WHAT NEEDS TO BE DONE:
State the number of lines in the material below that hold "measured", and add nothing to it.

SUPPLIED DATA:
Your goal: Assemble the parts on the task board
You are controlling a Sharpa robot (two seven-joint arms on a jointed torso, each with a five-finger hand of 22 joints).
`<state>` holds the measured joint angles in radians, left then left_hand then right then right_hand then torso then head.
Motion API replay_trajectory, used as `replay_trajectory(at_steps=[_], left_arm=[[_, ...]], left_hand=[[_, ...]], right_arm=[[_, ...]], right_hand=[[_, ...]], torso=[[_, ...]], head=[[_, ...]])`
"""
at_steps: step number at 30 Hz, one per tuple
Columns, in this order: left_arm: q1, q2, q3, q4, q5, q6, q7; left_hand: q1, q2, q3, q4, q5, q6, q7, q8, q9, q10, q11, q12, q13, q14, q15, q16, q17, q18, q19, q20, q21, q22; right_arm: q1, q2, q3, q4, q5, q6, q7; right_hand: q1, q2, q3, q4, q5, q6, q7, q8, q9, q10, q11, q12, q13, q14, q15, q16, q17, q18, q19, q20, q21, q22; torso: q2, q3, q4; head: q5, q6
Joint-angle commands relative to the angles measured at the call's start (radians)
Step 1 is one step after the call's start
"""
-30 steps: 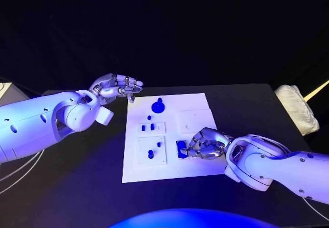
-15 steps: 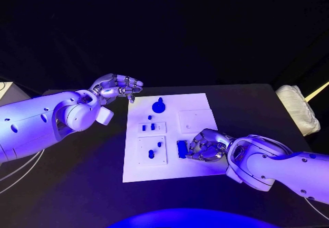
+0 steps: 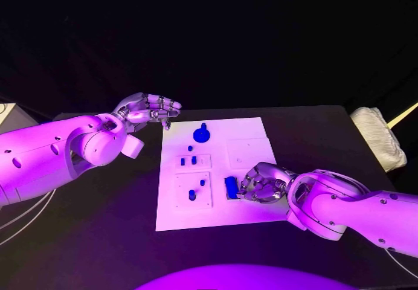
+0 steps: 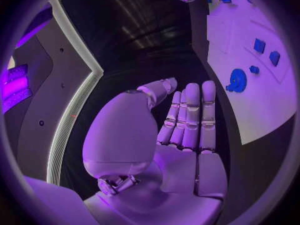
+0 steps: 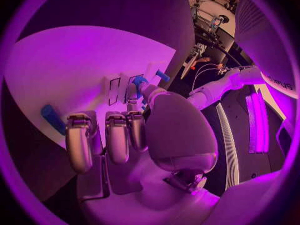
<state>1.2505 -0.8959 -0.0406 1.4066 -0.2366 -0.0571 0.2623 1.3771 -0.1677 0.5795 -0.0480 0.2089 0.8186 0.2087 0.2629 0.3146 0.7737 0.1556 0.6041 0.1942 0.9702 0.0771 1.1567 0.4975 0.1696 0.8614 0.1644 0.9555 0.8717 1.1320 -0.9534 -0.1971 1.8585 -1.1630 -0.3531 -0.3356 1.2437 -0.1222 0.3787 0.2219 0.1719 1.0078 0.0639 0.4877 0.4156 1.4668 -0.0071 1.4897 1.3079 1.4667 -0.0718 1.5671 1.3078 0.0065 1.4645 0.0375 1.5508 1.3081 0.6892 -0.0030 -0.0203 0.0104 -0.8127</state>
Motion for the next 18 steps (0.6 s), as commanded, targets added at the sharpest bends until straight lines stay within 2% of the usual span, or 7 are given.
replay_trajectory(at_steps=[1,7,11,14,15,17,18], left_arm=[[0.0,0.0,0.0,0.003,0.003,0.017,0.002],[0.0,-0.001,0.0,0.004,0.003,0.018,0.001],[0.0,-0.001,0.0,0.004,0.002,0.02,-0.001],[0.0,-0.001,0.0,0.004,0.002,0.021,-0.001],[0.0,-0.001,0.0,0.004,0.002,0.022,-0.001],[0.0,-0.001,0.0,0.004,0.002,0.023,-0.002],[0.0,-0.001,0.0,0.003,0.002,0.023,-0.002]], left_hand=[[-0.01,0.003,-0.002,0.006,0.006,-0.008,0.006,0.005,-0.001,-0.005,-0.001,0.004,0.001,-0.009,0.001,0.007,-0.002,0.015,-0.001,0.007,-0.005,-0.001],[-0.01,0.003,-0.002,0.007,0.006,-0.008,0.006,0.006,-0.001,-0.005,-0.001,0.005,0.001,-0.009,0.001,0.007,-0.002,0.015,-0.001,0.007,-0.005,-0.001],[-0.01,0.003,-0.002,0.007,0.006,-0.008,0.006,0.006,-0.001,-0.005,-0.001,0.005,0.001,-0.009,0.001,0.007,-0.002,0.015,-0.001,0.007,-0.005,-0.001],[-0.01,0.003,-0.002,0.007,0.006,-0.008,0.006,0.006,-0.001,-0.005,-0.001,0.005,0.001,-0.009,0.001,0.007,-0.002,0.015,-0.001,0.007,-0.005,-0.001],[-0.01,0.003,-0.002,0.007,0.006,-0.008,0.006,0.006,-0.001,-0.005,-0.001,0.005,0.001,-0.009,0.001,0.007,-0.002,0.015,-0.001,0.007,-0.005,-0.001],[-0.01,0.003,-0.002,0.007,0.006,-0.008,0.006,0.006,-0.001,-0.005,-0.001,0.005,0.001,-0.009,0.001,0.007,-0.002,0.015,-0.001,0.007,-0.005,-0.001],[-0.01,0.003,-0.002,0.007,0.006,-0.008,0.006,0.006,-0.001,-0.005,-0.001,0.005,0.001,-0.009,0.001,0.007,-0.002,0.015,-0.001,0.007,-0.005,-0.001]], right_arm=[[-0.001,0.005,0.0,-0.005,-0.019,0.002,-0.015],[-0.001,0.014,0.0,-0.015,-0.02,0.012,-0.017],[-0.001,0.02,0.0,-0.022,-0.02,0.03,-0.02],[-0.001,0.023,0.0,-0.027,-0.021,0.047,-0.018],[-0.001,0.024,0.0,-0.028,-0.021,0.05,-0.016],[-0.001,0.024,0.0,-0.027,-0.021,0.056,-0.009],[-0.001,0.024,0.0,-0.027,-0.021,0.056,-0.008]], right_hand=[[0.0,0.011,0.006,0.0,-0.002,0.003,-0.005,0.004,-0.001,0.057,-0.007,0.005,0.209,0.104,-0.005,0.004,0.263,-0.004,0.103,-0.008,0.007,0.259],[-0.002,0.01,0.008,0.001,-0.001,0.003,-0.006,0.004,-0.001,0.057,-0.007,0.006,0.209,0.104,-0.005,0.004,0.263,-0.004,0.103,-0.008,0.007,0.259],[-0.004,0.0,0.01,-0.002,0.0,0.003,-0.006,0.006,0.0,0.058,-0.008,0.006,0.21,0.104,-0.006,0.004,0.263,-0.004,0.103,-0.008,0.006,0.258],[-0.011,-0.024,0.009,-0.006,-0.004,0.002,-0.006,0.008,0.0,0.057,-0.007,0.004,0.209,0.104,-0.006,0.004,0.263,-0.003,0.102,-0.009,0.004,0.258],[-0.011,-0.059,0.003,-0.017,-0.011,0.001,-0.005,0.009,0.0,0.054,-0.006,0.0,0.206,0.104,-0.005,0.004,0.263,-0.003,0.102,-0.008,0.002,0.257],[-0.012,-0.086,-0.004,-0.025,-0.018,-0.001,-0.002,0.008,-0.002,0.053,-0.004,-0.002,0.206,0.104,-0.004,0.004,0.263,-0.003,0.102,-0.007,0.001,0.257],[-0.013,-0.092,-0.006,-0.025,-0.02,-0.001,-0.001,0.008,-0.002,0.053,-0.004,-0.002,0.206,0.104,-0.003,0.004,0.263,-0.003,0.102,-0.007,0.001,0.257]], torso=[[0.0,0.0001,0.0005],[0.0,0.0006,0.0008],[-0.001,-0.0002,0.0004],[-0.002,-0.0004,-0.0003],[-0.001,-0.0003,-0.0004],[-0.001,0.0003,-0.0012],[-0.001,0.0003,-0.0012]], head=[[0.0,-0.002],[-0.001,-0.002],[0.001,-0.003],[0.002,-0.004],[0.003,-0.004],[0.004,-0.005],[0.004,-0.005]])
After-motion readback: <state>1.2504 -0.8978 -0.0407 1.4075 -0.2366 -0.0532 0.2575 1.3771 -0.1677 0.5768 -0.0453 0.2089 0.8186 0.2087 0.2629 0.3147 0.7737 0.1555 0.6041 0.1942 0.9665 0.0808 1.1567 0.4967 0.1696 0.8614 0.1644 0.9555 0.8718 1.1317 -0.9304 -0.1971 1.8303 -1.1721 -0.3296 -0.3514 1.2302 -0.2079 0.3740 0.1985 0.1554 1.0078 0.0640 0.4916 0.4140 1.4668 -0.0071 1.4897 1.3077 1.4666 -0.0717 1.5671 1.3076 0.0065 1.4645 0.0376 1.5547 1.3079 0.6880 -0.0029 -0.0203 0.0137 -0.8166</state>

EXERCISE SOLUTION:
2